Retired police general and lawyer

Magtanggol B. Gatdula was a Filipino lawyer and retired police officer who formerly served as Director of the National Bureau of Investigation.

==Career==
=== Police service ===
Graduate of class 1976 in the Philippine Military Academy, Gatdula served as a deputy in Ping Lacson's Presidential Anti-Organized Crime Task Force (PAOCTF), as its chief for operations.
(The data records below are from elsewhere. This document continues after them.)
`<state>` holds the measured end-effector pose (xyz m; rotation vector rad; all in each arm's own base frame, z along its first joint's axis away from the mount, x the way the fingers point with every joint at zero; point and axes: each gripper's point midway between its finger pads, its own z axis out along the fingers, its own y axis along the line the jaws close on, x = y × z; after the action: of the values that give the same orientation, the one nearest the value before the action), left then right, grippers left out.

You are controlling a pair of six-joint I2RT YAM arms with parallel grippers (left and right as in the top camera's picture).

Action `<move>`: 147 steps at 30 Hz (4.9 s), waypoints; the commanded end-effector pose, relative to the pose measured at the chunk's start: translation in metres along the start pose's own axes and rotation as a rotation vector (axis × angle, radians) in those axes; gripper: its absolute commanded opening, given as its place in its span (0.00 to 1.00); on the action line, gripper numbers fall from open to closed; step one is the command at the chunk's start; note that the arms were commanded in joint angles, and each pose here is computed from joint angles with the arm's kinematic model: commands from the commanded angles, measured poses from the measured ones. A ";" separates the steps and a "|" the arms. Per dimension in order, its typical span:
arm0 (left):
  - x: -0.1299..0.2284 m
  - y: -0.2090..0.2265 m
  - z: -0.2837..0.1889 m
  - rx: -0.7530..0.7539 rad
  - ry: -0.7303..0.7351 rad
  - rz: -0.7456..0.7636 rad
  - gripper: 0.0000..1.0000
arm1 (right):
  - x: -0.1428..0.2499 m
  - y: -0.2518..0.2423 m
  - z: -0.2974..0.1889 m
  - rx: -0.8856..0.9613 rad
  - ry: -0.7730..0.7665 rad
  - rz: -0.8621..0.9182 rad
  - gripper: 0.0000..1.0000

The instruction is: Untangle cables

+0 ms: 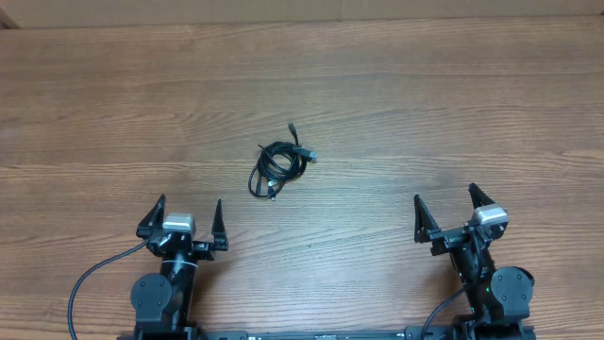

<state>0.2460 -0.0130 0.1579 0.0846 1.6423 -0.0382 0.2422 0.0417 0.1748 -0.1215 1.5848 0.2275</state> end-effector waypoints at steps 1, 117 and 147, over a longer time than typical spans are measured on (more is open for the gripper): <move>-0.009 0.010 -0.003 -0.057 -0.013 -0.049 1.00 | 0.002 -0.002 0.000 0.007 -0.005 0.001 1.00; 0.093 -0.155 0.171 0.357 1.146 -0.210 0.04 | 0.002 -0.002 0.000 0.007 -0.005 0.001 1.00; 0.032 -0.195 0.150 0.467 1.086 0.096 0.04 | -0.012 0.006 -0.007 0.069 0.472 0.353 1.00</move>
<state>0.3673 -0.2170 0.0720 0.6510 2.7808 -0.3640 0.2297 0.0450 0.1726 0.1638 2.0583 0.4373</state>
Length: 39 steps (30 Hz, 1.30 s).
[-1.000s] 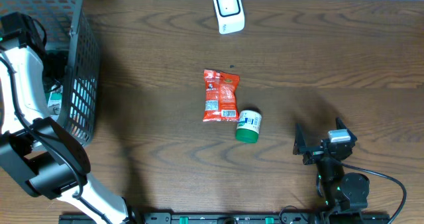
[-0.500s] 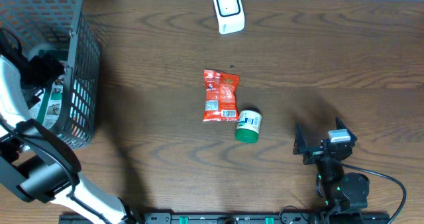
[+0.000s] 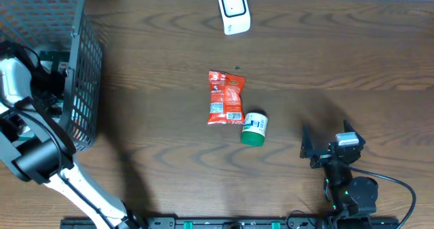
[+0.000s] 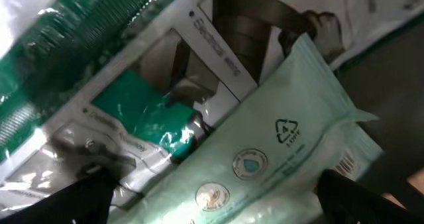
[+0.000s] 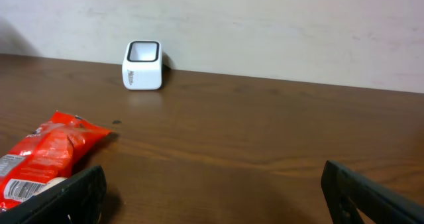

Before being appointed as Quezon City Police District (QCPD) chief in 2006, Gatdula was a member of the district as one of its deputies. He led the district on steps on modernizing. After his stint with the QCPD, he served in the Directorate for Logistics and later on, as Directorate for ICT Management until his retirement in 2010.

=== NBI director ===
He was appointed by President Noynoy Aquino as the NBI director. His appointment gained controversy as his appointment allegedly backed by Iglesia Ni Cristo (which Gatdula is also a member), but he later dismissed the allegation. But later, Gatdula said that he got the support of the said church in a TV interview. Gatula was the second member of the sect to be NBI director, the first one was Reynaldo Wycoco, also a former police general and former NCRPO director.

The allegations of ambushing Deputy Director Esmeralda and extorting a Japanese national made him fired by President Aquino in 2012. But the charges and allegations against him later cleared.